La Cucina di Nava, a new venture from Shalom Yehudiel, owner and executive chef of The Humble Toast, has opened at 192A West Englewood Avenue in Teaneck, with creative, Italian-inspired dairy cuisine in a contemporary environment. Formerly the home of Rabbica, the newly renovated space has a pizza bar that can seat eight socially distant diners who can watch their pizzas being made, and a redesigned heated outdoor patio with table seating. Logistical obstacles delayed the opening for months, but Yehudiel persevered and now the spicy scents of pastas, pizzas, casseroles and salads are filling the completely remodeled space.

Yehudiel said he looked at the current restaurant scene in Teaneck and thought there was a need for good Italian pastas, salads, fish, entrees and individual boutique, 12-inch pizzas with the freshest ingredients. “Just like at Humble Toast, I am taking pizza and pasta and elevating them with high-quality ingredients known for delicious goodness,” he said. “Italian cooking is about simple ingredients that highlight good, comfort food.” He will have gluten-free options for both pizza and pasta.

Yehudiel is mixing new flavor combinations and enhancing the classics. “The way I do a menu is to build it on paper and then when I start cooking, I make adjustments,” he said.

Yehudiel has an ambitious menu planned, but he’s starting slowly. “We want to make sure we get the basics down and solid. Then we’ll add new items and specials.” To start, mozzarella sticks have been transformed here into mozzarella fritta, oregano-flavored wedges fried with panko bread crumbs. A milchig version of Queen Anne’s fries, a dish that has become famous locally at the Humble Toast, is served three ways here including one with pesto cream, fried capers, herbs and parmesan cheese. The restaurant is serving three pasta dishes: spicy rigatoni, Alfredo’s fettuccini and gnocchi bolognese. Yehudiel puts his own spin on familiar dishes like Caesar salad, French onion soup, lasagna and eggplant parmigiana. Fish dishes will be introduced in the coming weeks.

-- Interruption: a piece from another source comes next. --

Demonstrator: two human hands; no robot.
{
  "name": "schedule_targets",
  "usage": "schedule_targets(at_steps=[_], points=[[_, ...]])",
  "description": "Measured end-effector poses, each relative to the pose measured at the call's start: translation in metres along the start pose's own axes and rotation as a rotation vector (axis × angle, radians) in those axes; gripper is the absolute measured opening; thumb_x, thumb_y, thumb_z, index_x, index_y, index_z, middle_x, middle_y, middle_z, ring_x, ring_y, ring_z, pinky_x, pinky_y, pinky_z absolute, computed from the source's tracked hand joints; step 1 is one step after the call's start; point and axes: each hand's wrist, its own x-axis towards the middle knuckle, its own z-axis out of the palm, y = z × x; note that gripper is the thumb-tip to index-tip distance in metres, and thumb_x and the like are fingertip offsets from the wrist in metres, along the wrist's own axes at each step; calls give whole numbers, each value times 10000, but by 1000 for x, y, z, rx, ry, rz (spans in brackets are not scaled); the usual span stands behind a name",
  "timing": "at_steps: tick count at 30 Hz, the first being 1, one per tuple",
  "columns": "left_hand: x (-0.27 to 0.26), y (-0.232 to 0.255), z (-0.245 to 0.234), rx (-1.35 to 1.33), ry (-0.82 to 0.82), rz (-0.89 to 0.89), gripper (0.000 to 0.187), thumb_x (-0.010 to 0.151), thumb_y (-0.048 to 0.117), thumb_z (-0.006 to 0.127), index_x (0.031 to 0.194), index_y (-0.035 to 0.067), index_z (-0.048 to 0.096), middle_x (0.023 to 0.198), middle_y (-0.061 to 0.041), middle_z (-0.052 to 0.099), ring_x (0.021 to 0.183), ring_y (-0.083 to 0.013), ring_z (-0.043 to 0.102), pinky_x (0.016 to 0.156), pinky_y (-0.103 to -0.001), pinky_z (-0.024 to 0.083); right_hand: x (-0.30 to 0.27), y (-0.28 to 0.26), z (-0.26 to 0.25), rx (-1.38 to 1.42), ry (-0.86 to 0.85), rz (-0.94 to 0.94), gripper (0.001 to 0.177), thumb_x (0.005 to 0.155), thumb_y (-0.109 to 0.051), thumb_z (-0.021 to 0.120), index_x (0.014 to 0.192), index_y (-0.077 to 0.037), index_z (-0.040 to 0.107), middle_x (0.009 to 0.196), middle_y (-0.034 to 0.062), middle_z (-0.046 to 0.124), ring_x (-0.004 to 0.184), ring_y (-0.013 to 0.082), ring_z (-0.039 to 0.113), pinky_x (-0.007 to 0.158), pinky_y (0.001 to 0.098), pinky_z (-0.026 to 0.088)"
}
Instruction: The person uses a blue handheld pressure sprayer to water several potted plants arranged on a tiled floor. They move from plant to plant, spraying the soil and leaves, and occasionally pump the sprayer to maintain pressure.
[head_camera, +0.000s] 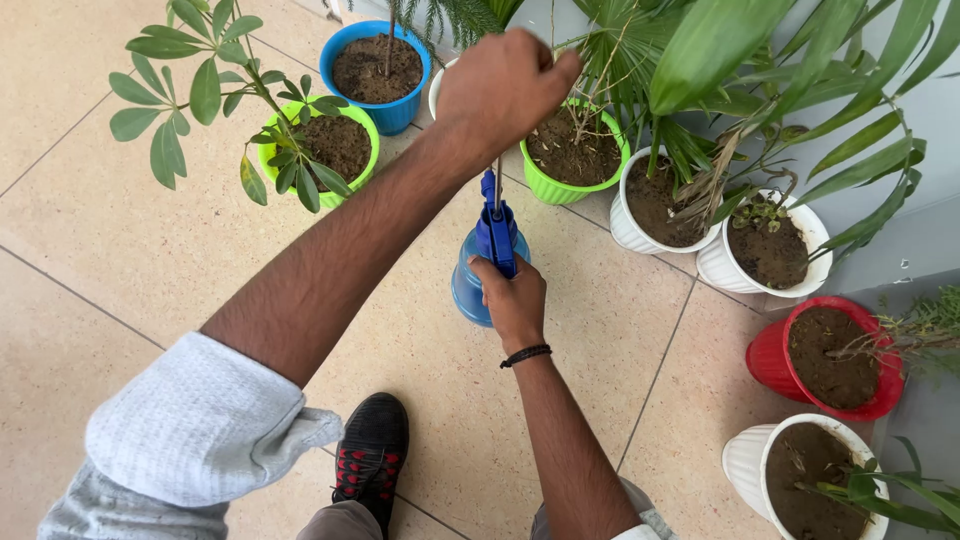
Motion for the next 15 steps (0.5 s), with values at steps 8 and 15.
schedule_targets(at_steps=[8,15], points=[[-38,-42,71,144,-167,41,581,938,567,529,871,30,742,801,-204,714,761,-357,725,714,-506,584,-2,10,1,-171,102,-270,361,825,-346,755,725,-5,687,618,39,665,577,131,574,594,324,496],[-28,-35,43,21,-227,65,440,886,472,569,860,90,786,799,-179,743,754,-330,764,750,-480,602,1,8,6,-71,49,-260,297,845,-292,754,726,-36,662,629,1,640,581,92,560,570,288,464]])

Pizza crust is a blank canvas for Yehudiel’s imagination. For example, The Rodeo has BBQ faux chicken, smoked gouda or havarti, fresh cilantro, mozzarella and shaved red onions.

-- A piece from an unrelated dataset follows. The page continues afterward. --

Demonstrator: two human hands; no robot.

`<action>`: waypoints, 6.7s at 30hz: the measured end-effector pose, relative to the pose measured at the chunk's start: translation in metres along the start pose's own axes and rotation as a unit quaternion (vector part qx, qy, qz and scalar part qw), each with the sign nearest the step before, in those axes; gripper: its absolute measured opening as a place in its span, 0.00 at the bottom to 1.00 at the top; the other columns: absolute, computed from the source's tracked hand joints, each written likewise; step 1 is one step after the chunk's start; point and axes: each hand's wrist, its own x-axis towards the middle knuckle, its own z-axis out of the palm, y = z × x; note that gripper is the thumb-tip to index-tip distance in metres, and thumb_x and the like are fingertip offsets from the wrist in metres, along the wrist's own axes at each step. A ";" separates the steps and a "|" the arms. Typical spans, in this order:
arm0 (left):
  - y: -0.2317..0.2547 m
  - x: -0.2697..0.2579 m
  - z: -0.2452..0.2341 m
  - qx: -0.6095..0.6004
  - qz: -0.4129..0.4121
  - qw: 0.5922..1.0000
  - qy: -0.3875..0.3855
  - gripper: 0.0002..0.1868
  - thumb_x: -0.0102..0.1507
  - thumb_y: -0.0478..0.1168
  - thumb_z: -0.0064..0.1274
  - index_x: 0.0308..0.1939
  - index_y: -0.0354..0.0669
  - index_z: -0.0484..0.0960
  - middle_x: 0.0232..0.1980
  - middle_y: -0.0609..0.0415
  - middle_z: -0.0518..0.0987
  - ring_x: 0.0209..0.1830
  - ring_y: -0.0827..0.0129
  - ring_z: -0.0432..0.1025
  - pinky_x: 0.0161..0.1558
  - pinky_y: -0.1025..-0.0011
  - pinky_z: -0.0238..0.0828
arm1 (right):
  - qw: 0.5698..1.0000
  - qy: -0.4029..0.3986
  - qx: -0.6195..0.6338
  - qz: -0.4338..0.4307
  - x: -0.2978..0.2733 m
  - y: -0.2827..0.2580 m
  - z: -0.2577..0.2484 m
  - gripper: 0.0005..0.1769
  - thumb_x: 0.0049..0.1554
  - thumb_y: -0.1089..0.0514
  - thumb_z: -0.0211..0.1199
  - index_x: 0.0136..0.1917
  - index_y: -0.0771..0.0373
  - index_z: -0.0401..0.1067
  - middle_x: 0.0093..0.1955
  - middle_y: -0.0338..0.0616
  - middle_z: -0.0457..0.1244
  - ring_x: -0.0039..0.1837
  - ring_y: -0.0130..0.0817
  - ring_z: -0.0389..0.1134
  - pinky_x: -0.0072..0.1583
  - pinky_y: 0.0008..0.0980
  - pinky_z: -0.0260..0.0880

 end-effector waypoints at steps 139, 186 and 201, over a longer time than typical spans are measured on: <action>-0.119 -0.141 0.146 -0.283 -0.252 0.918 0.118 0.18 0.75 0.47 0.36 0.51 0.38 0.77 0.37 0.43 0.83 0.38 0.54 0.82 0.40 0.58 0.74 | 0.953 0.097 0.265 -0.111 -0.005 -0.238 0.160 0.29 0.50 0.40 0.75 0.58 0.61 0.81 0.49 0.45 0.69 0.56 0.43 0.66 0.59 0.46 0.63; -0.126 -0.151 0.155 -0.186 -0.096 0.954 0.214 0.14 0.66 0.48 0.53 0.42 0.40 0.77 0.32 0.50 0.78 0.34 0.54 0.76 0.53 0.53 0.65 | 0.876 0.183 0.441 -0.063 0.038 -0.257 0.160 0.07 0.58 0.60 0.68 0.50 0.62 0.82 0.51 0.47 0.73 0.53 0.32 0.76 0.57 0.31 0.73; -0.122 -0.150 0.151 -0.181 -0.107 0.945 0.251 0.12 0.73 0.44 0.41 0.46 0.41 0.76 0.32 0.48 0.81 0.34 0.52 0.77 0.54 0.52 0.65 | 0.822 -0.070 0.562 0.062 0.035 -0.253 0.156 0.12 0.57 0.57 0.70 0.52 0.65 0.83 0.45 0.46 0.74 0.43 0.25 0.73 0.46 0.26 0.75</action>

Curbside pick-up is available with phone orders: 201-520-4572. Delivery is slated to begin next month. But consummate host that he is, Yehudiel is happiest with in-person dining. “It’s important to me that everyone feels like a guest in my home,” he said. “Aside from food, we have fantastic service so that everyone is happy and enjoying everything.”

Yehudiel’s inspiration comes from the experiences he has had over several years cooking around the country at many fine restaurants before returning to Teaneck. One of his first professional culinary positions was at an Italian bistro in Arizona. He also cooked at Naples, an Italian restaurant in downtown Disneyland in California. And he’s motivated by his overall love of pasta and pizza.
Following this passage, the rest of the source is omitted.